Recommendations for performance

Currently the recommendations for optimal performance stands at 8-10g/kg daily of carbohydrates. If you do the math, taking me as an example, that would be 560g or 2240 kcal of carbs. Basically on a day where I exercise for 1.5 hour at moderate intensity that is my whole calorie intake for the day! Ten bagels, here you go. OK, I’m being a little bit facetious but if you look deeper into the litterature, these recommendations are  for athletes who actually spend a lot more energy per day such as Tour de France cyclist or someone who exercises 5+ hours per day. I would probably fall in the 6 g/kg/day or  350g carbohydrate per day with my 1.5 hour of exercise. That is still a lot and I consume less as mentioned earlier. These recommendations stems from research that is not wrong in essence but we need to look at how it is done. First of all these studies are done with athletes that use carbs as their main fuel, they are not adapted to a lower carb, higher fat diet and if they are, it is not for a long time. Even if you adapt for 5-6 days you don’t get the full benefits of athletes who have been going at it for a long time, as you will see below. So basically what the researchers do is that they take an athlete, have them exercise for however long and then measure glycogen after the exercise bout. Then they look at how much carbohydrates are needed to reestablished normal levels. The thing is if you don’t use as much glycogen because your metabolism oxidizes a lot of fat instead of carbs then you’ll need less to reestablish current levels. Does that make sense? In essence they are not wrong, you will need that amount of carbs if you are a high carb burner, but if you burn more fat probably not.
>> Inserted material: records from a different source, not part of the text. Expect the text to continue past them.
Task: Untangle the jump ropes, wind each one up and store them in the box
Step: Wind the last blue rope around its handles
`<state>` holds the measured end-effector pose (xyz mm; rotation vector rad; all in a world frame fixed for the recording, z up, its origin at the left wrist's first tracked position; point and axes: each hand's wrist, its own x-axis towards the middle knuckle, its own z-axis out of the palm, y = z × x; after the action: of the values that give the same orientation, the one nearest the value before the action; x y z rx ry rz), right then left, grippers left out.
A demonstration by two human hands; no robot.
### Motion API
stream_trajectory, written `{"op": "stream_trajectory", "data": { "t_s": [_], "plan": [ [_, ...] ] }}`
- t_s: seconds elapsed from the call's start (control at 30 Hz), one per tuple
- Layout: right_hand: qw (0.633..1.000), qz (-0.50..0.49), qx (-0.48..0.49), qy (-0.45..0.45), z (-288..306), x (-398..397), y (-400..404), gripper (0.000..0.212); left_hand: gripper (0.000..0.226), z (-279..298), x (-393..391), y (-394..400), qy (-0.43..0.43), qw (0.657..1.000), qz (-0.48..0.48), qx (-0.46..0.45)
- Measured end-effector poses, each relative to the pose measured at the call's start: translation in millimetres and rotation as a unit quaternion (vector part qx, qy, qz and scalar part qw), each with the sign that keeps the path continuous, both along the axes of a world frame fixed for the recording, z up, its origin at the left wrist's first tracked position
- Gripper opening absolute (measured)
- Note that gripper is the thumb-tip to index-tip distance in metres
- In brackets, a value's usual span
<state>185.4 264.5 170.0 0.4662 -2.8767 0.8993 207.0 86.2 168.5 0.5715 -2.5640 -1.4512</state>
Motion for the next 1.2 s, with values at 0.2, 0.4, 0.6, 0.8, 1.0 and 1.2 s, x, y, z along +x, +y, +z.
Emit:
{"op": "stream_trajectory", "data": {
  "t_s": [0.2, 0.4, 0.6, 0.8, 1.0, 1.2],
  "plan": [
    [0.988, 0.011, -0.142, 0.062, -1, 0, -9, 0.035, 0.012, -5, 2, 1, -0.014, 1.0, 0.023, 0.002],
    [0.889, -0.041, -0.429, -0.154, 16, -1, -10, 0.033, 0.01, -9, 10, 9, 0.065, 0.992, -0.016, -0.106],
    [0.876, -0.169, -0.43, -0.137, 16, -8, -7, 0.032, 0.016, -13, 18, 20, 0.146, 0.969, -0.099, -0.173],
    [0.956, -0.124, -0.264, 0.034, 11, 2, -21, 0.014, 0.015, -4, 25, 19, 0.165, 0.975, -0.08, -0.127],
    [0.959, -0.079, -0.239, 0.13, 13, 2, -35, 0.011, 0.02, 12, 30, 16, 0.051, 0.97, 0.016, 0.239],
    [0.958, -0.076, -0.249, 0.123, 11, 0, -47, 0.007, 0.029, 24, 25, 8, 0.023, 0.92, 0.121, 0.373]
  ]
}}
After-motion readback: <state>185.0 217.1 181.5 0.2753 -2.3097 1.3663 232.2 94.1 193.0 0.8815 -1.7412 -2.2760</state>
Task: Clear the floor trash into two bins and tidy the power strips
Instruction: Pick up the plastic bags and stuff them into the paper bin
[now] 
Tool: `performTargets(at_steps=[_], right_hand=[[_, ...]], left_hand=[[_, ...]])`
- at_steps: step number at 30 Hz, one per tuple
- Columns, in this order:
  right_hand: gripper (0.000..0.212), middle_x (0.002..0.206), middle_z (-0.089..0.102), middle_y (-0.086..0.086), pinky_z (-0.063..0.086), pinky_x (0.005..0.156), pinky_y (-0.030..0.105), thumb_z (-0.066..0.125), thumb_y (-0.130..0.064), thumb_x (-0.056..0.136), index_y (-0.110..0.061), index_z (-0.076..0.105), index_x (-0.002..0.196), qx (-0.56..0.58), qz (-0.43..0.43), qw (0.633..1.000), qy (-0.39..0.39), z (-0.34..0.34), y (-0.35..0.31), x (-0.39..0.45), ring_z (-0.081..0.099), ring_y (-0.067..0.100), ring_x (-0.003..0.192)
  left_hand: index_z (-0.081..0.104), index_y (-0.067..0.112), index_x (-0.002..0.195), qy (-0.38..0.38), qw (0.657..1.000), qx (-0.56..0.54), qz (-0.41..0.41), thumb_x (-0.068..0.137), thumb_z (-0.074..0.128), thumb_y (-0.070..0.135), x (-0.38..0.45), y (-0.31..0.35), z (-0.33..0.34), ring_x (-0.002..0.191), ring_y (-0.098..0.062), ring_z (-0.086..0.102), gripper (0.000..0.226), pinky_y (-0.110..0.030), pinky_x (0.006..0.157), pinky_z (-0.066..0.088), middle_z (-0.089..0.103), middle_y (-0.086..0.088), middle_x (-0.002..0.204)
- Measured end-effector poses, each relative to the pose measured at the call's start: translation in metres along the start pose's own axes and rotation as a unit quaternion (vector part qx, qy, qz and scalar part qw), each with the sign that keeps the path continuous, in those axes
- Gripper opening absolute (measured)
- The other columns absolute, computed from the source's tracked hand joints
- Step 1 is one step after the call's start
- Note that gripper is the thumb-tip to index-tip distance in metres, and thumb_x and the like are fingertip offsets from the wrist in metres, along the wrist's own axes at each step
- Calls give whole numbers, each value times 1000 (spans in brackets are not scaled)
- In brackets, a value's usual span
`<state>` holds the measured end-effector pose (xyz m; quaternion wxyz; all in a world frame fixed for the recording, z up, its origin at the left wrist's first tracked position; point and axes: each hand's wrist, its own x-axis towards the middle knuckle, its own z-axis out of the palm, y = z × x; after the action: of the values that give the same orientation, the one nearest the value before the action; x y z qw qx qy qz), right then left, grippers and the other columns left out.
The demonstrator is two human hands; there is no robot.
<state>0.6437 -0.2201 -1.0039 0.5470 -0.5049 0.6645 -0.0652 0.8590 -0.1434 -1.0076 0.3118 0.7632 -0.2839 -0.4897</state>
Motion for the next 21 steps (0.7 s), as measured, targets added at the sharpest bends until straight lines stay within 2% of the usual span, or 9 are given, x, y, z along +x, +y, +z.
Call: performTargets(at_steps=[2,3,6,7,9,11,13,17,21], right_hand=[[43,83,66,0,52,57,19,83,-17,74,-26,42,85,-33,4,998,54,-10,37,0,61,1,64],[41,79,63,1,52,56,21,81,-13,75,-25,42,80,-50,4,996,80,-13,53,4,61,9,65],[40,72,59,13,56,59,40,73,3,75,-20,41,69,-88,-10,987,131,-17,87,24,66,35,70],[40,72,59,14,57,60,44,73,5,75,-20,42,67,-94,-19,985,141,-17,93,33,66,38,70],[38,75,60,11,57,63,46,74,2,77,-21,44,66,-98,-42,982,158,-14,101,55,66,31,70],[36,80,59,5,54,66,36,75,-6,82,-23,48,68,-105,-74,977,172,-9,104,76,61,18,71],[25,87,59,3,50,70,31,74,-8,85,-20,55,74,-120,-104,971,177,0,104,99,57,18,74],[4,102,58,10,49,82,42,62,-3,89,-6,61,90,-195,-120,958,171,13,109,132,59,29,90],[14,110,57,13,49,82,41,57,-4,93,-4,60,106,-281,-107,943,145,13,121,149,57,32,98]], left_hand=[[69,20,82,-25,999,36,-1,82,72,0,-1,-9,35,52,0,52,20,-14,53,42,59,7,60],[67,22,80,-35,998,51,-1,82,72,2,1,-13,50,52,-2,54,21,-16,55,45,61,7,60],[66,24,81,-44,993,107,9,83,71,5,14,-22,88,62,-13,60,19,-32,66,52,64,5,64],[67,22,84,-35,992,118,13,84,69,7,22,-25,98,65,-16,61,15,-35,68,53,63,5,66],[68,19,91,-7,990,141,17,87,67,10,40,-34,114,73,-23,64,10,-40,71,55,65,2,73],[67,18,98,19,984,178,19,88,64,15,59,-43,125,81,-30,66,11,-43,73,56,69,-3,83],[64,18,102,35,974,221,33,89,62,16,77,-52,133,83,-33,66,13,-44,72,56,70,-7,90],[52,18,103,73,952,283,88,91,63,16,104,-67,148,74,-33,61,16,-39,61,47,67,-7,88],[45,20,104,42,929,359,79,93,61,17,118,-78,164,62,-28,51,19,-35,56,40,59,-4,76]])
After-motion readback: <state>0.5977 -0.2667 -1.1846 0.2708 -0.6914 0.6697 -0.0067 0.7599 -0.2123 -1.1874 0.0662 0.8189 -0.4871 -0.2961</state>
Actually the research is starting to take off in the low carb high fat department. Let’s look at the preliminary results of the FASTER study. They looked at two different elite athlete cohorts participating in ultra-marathons. One was on a high carb diet (60%) and the other one was at 10-12% in carbohydrate. If you look at the difference in fat oxidation between the two cohorts, it is huge! The HFD oxidized 50% more fat than the high carb. How long did it take them to get there? You have to have mitochondrial adaptation, higher intramuscular triglyceride (fat) storage, changes that do not happen overnight even if your fat oxidation per se can increase very quickly because of a change in your diet.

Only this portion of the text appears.